1986 was a difficult year for the appellation Côte de Beaune due to the grey rot. The vines grow on sun-drenched hills yet are exposed to lower temperatures than those growing at lower elevations. The Côte de Nuits appellation on the other hand benefited from a better harvest and the wines taste relatively fresh. The white Côte de Nuits wines of 1986 score even higher than their red sisters.
Bordeaux wines of 1986
Château Mouton Rothschild 1986
This Premier Cru Classé is produced in the wine region Pauillac, where the Cabernet Sauvignon grape reaches its finest expression. Château Mouton Rothschild is acclaimed worldwide for its exquisite wines with original labels by great artists. The 1986 Château Mouton Rothschild tastes complex and rich and has a powerful layered bouquet. In 1996 Robert Parker claimed this wine required a minimum of 15 to 20 more years of cellaring, and that’s today! But it has also the potential to last for 50 to 100 years.
Château Margaux 1986
Another truly exceptional Premier Cru Classé is Château Margaux. Their Cabernet Sauvignon vines grow in a rich gravel soil with clay, sand and limestone. Since 2012 Château Margaux’s Grand Vin is made by using 100% organic farming techniques. The 1986 Châteaux Margaux is a very full-bodied wine with rich mature flavours and an earthy complexity. This masculine yet elegant wine received a 98 score by Robert Parker.
Château Lafleur 1986
Château Lafleur is located in Pomerol, on the right bank in Bordeaux. The wines of Château Lafleur exist of equal parts Cabernet Franc and Merlot, which results in a truly unique character. The quality of Château Lafleur was a best kept secret for quite a while but Robert Parker’s visit in 1975 changed everything. From tying up the vines to bottling the wine: every stage of the winemaking process is done by the same people. The 1986 Château Lafleur is a medium-bodied wine with firm tannins. It has hints of black fruit and a certain earthiness. The wine can easily age further for another 15 to 20 years.
Burgundy wines of 1986
Vosne-Romanée 1986 - Domaine Jaboulet-Vercherre
Domaine Jaboulet-Vercherre is an established winery located in Vosne-Romanée and today included in Domaine Faiveley. It is located in the Côte de Nuits, a wine region in the northern part of Côte d’Or. 1986 Vosne-Romanée by Domaine Jaboulet-Vercherre has a lovely bouquet and notes of red fruit.

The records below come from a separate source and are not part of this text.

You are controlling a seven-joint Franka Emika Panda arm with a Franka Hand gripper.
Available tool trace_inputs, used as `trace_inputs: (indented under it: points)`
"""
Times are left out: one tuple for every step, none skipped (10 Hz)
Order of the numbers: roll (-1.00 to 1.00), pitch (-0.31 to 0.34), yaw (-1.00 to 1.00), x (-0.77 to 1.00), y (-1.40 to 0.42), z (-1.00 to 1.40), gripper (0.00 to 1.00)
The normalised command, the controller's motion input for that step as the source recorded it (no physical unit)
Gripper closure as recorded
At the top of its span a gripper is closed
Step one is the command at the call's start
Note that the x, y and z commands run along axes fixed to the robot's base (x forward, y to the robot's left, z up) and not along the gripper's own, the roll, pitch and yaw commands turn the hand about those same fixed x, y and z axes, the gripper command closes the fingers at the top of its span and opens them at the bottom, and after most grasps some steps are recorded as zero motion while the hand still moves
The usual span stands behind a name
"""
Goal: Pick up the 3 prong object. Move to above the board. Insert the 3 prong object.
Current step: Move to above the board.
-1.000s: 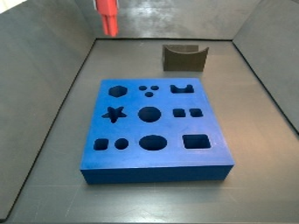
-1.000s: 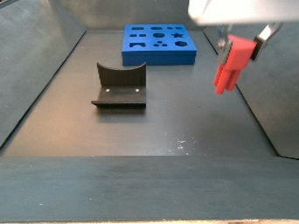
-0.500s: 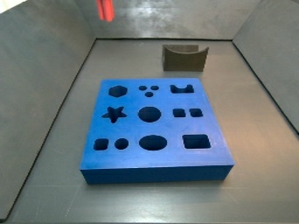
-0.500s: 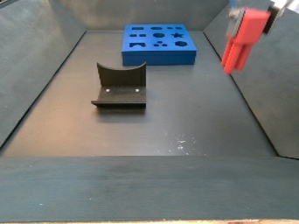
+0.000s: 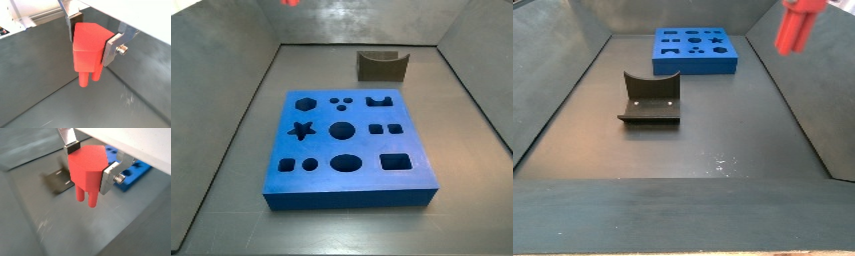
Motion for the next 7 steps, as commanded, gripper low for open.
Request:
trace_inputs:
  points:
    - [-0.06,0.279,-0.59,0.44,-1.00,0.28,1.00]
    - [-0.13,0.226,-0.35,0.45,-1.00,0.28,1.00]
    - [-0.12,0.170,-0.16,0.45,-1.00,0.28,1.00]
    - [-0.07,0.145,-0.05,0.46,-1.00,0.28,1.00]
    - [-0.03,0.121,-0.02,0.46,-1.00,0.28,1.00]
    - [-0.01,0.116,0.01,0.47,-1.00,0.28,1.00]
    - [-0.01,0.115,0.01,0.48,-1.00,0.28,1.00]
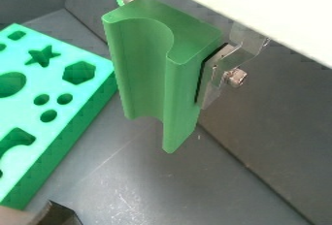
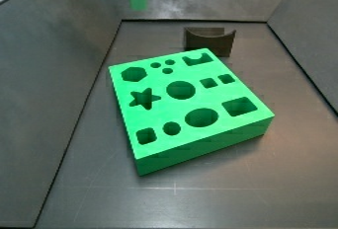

Bonnes Mares Grand Cru 1986 - Domaine Newman
By name Domaine Newman may be the odd man out in Burgundy but the quality of their wines is just exquisite. In 1952 American Robert Newman bought the ‘Mazy and Latricieres-Chambertin’ and the ‘Bonnes-Mares’ parcels at an auction. Since then he has been working hard on making great Pinot Noir wines in Côte de Beaune. He was actually one of the first foreigners to become a winemaker in Burgundy. The 1986 Bonnes Mares Grand Cru has a complex aroma mixing notes of cherry with tobacco and truffle. It has a beautiful tannic structure which is powerful and mellow at the same time.
Santenay Premier Cru 1986 - Jean Luc Aegerter
Jean Luc Aegerter has been producing wine in Burgundy since 1988. He passed on his passion to his son and since 2001 they lead Domaine Aegerter together. They always try to achieve a perfect balance between tradition and innovation and produce fruity red wines. The 1986 Santenay Premier Cru is a rustic wine with finesse and subtlety.